-- EXERCISE DESCRIPTION --
Output only the stretch of the listing that starts at the line containing "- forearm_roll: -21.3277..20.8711" and ends at the line containing "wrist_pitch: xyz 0", reproduced exactly with both ends.

-- SOURCE DATA --
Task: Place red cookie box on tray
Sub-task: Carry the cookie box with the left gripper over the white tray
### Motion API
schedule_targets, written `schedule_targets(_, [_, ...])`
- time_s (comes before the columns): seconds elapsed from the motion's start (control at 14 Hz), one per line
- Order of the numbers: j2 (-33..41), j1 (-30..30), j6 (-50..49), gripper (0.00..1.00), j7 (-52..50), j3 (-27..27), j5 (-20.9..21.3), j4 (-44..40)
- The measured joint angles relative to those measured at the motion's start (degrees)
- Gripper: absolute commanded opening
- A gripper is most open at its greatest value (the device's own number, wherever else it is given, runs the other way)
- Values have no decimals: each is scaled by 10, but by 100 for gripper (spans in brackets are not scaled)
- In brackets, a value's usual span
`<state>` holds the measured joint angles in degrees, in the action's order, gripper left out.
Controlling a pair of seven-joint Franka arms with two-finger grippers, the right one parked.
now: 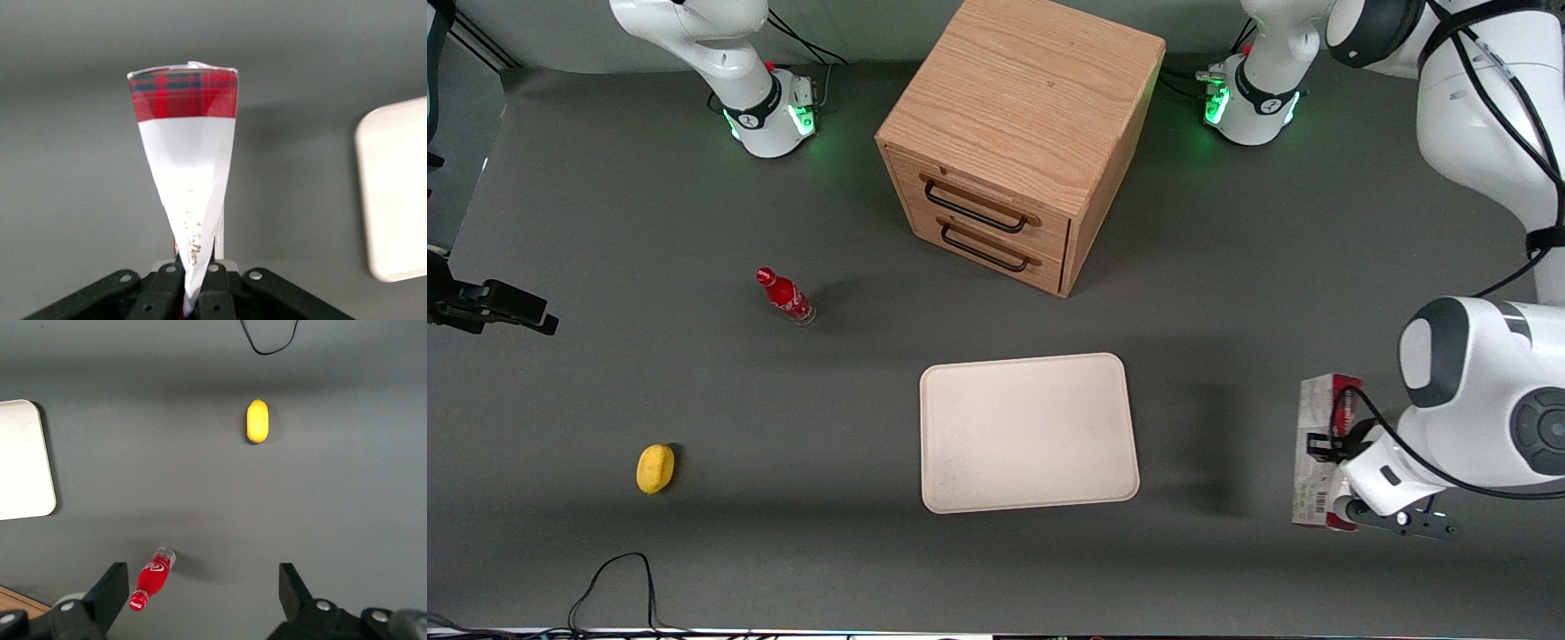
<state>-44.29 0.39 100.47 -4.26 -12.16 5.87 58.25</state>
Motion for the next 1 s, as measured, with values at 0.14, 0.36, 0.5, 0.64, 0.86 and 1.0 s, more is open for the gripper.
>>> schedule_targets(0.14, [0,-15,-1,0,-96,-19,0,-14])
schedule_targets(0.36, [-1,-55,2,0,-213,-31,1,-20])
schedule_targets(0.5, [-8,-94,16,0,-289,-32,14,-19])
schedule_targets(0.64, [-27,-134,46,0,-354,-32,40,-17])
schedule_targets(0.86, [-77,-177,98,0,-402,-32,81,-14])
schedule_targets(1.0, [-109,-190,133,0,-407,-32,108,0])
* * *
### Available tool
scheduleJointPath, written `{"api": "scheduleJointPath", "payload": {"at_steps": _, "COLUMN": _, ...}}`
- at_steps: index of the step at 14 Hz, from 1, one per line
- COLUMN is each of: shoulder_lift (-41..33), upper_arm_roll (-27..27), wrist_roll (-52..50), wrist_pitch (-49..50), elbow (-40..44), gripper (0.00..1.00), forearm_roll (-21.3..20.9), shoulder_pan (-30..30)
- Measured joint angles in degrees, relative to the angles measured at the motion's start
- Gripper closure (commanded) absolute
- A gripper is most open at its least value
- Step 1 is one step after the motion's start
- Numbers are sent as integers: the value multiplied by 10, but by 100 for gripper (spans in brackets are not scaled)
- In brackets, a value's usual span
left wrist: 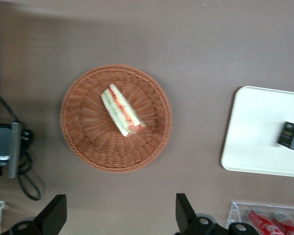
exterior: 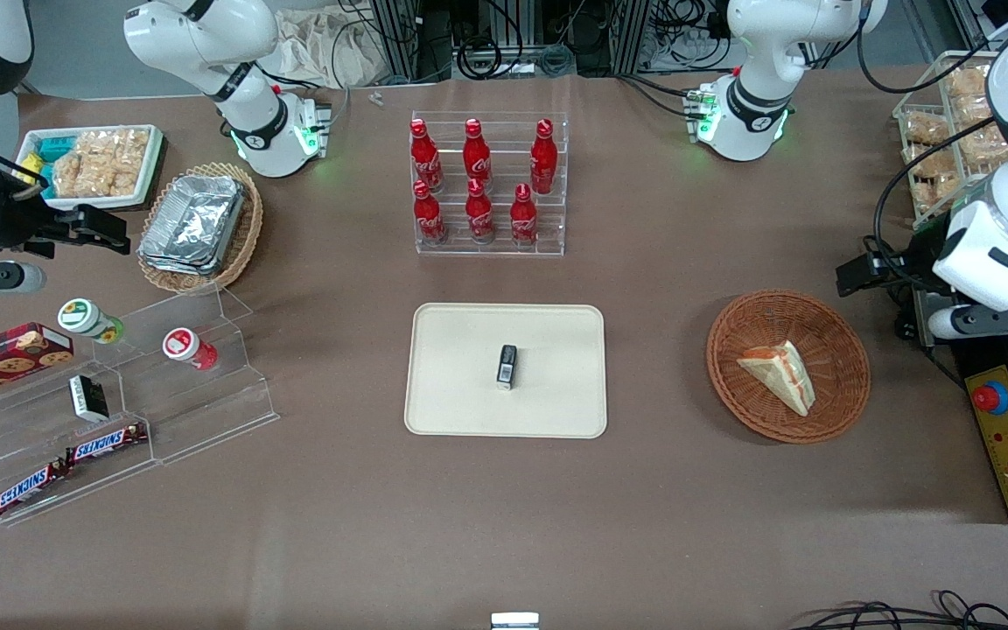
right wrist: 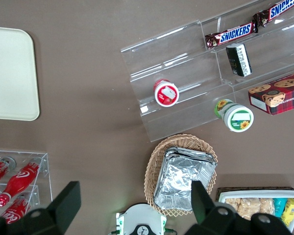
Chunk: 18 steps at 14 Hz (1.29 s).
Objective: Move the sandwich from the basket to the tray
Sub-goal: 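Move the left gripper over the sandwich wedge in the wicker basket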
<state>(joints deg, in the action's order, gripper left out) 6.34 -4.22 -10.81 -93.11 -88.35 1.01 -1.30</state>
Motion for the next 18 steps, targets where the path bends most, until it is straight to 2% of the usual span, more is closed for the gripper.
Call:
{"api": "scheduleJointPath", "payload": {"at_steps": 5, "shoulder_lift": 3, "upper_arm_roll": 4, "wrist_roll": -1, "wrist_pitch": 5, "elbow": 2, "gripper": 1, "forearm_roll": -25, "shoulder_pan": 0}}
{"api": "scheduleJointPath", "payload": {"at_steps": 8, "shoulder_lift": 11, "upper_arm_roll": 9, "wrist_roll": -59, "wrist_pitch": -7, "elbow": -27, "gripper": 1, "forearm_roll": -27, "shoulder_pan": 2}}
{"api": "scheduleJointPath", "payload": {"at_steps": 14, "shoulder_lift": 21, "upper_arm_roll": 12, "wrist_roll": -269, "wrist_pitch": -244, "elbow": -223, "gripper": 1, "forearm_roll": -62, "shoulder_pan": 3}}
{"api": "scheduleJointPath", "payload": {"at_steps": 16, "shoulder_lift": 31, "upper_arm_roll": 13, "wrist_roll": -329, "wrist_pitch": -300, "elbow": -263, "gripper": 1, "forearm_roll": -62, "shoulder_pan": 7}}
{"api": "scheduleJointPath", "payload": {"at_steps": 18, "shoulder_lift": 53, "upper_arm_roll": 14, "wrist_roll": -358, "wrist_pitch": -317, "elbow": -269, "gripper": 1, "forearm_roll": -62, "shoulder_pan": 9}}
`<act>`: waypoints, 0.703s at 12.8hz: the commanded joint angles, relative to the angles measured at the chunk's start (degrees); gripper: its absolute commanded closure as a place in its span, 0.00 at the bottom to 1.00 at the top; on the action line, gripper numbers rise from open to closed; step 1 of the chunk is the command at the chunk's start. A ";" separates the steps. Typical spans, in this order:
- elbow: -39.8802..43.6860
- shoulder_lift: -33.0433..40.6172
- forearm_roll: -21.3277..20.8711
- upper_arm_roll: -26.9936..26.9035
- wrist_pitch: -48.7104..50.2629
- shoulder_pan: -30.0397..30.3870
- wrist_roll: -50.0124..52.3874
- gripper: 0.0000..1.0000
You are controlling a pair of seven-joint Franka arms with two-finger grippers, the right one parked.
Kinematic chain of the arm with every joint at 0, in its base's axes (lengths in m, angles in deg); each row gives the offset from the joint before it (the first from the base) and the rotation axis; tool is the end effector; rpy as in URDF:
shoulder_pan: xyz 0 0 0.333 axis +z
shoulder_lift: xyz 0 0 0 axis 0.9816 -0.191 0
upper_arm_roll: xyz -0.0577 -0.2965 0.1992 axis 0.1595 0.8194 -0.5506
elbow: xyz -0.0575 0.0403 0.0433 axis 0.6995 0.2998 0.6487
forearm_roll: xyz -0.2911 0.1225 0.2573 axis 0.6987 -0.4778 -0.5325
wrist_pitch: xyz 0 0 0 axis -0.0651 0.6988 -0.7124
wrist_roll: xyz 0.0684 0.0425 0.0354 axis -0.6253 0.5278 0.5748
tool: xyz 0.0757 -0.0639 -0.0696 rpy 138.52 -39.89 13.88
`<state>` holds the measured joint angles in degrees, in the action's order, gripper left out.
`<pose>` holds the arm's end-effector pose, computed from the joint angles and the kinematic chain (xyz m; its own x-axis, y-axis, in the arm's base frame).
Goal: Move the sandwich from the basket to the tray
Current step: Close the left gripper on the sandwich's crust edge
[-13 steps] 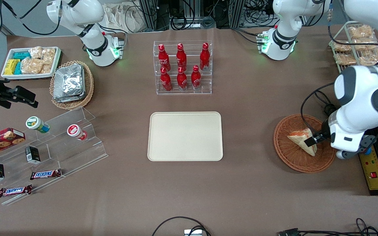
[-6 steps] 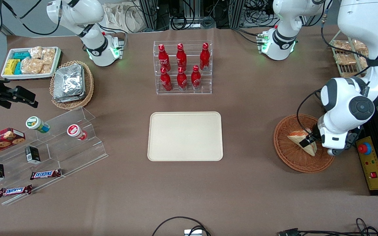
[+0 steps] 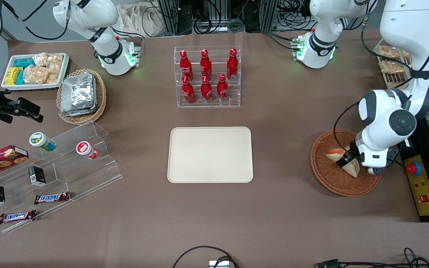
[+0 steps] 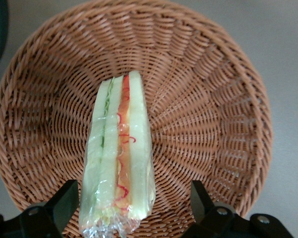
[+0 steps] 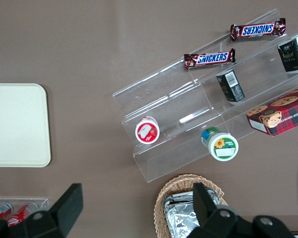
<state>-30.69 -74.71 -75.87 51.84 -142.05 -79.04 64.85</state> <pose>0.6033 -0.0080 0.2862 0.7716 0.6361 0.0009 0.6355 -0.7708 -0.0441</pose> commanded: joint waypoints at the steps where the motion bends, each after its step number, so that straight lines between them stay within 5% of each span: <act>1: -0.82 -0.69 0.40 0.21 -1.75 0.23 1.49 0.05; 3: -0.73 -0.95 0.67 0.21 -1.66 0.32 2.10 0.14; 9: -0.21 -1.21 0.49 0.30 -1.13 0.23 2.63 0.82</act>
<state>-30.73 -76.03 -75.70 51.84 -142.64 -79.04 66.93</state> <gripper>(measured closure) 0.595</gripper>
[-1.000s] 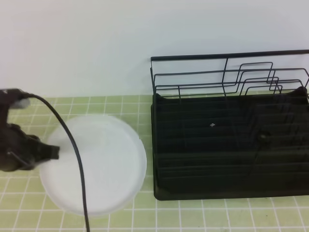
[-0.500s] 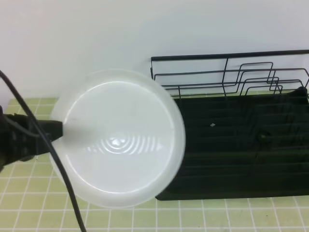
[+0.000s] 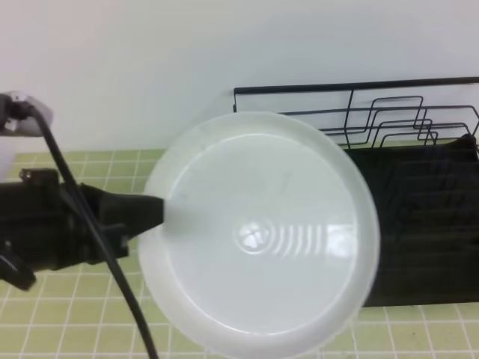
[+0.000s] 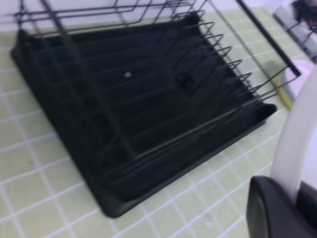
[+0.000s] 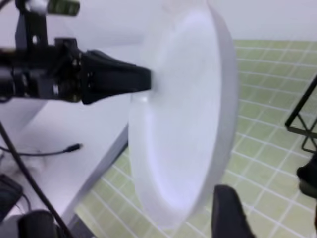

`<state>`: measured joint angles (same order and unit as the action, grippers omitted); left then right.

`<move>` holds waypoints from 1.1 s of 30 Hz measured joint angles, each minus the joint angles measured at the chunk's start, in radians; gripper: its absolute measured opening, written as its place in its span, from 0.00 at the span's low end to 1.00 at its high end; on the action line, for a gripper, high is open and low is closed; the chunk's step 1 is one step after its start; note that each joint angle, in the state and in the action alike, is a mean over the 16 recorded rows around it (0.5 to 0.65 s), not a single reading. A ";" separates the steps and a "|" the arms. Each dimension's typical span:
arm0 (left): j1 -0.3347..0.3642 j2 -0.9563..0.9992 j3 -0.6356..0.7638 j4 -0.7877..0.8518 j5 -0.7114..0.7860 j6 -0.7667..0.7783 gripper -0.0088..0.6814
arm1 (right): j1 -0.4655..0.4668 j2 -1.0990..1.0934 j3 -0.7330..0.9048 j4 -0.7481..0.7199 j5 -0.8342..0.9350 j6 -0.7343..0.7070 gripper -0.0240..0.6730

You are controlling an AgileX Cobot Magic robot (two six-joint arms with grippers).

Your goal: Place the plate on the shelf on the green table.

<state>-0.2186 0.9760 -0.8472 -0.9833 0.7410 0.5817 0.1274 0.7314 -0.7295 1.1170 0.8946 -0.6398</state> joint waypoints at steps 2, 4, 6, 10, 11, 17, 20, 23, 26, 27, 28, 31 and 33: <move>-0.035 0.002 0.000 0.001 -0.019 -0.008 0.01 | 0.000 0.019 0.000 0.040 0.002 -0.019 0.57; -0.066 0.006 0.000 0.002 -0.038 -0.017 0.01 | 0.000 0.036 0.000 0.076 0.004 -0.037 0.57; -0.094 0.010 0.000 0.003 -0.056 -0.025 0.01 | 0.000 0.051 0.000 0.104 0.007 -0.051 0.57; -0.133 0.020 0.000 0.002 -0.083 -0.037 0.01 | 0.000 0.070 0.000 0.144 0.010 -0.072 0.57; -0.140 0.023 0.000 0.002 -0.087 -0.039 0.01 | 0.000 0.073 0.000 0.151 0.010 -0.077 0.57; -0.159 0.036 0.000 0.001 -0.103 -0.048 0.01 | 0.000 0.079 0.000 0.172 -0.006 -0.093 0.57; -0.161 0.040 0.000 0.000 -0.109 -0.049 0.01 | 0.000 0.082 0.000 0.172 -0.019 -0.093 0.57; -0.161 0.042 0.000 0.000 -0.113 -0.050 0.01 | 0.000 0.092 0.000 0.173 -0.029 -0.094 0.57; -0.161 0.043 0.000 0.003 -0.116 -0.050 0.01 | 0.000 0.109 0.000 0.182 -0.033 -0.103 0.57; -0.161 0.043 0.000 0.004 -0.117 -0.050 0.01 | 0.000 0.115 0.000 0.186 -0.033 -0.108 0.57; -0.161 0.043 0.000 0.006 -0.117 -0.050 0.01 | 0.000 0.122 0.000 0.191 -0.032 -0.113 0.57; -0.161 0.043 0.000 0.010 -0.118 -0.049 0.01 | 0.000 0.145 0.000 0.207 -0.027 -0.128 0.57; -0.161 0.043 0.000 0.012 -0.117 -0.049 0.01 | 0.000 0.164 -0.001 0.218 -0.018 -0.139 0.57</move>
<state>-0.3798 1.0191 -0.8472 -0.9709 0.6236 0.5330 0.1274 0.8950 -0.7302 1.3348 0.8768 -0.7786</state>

-- SOLVED EXERCISE --
- forearm_roll: -21.3277..20.8711
- upper_arm_roll: -26.9936..26.9035
- wrist_pitch: -48.7104..50.2629
- shoulder_pan: -30.0397..30.3870
- wrist_roll: -50.0124..52.3874
- gripper: 0.0000..1.0000
You are controlling a pair of seven-joint Franka arms with two-finger grippers, the right one parked.
Kinematic chain of the arm with every joint at 0, in its base's axes (lengths in m, angles in deg); each row gives the offset from the joint before it (the first from the base) and the rotation axis; tool is the end effector; rpy as in URDF:
shoulder_pan: xyz 0 0 0.333 axis +z
shoulder_lift: xyz 0 0 0 axis 0.9816 -0.191 0
upper_arm_roll: xyz -0.0577 -0.2965 0.1992 axis 0.1595 0.8194 -0.5506
elbow: xyz -0.0575 0.0403 0.0433 axis 0.6995 0.2998 0.6487
forearm_roll: xyz -0.2911 0.1225 0.2573 axis 0.6987 -0.4778 -0.5325
wrist_pitch: xyz 0 0 0 axis -0.0651 0.6988 -0.7124

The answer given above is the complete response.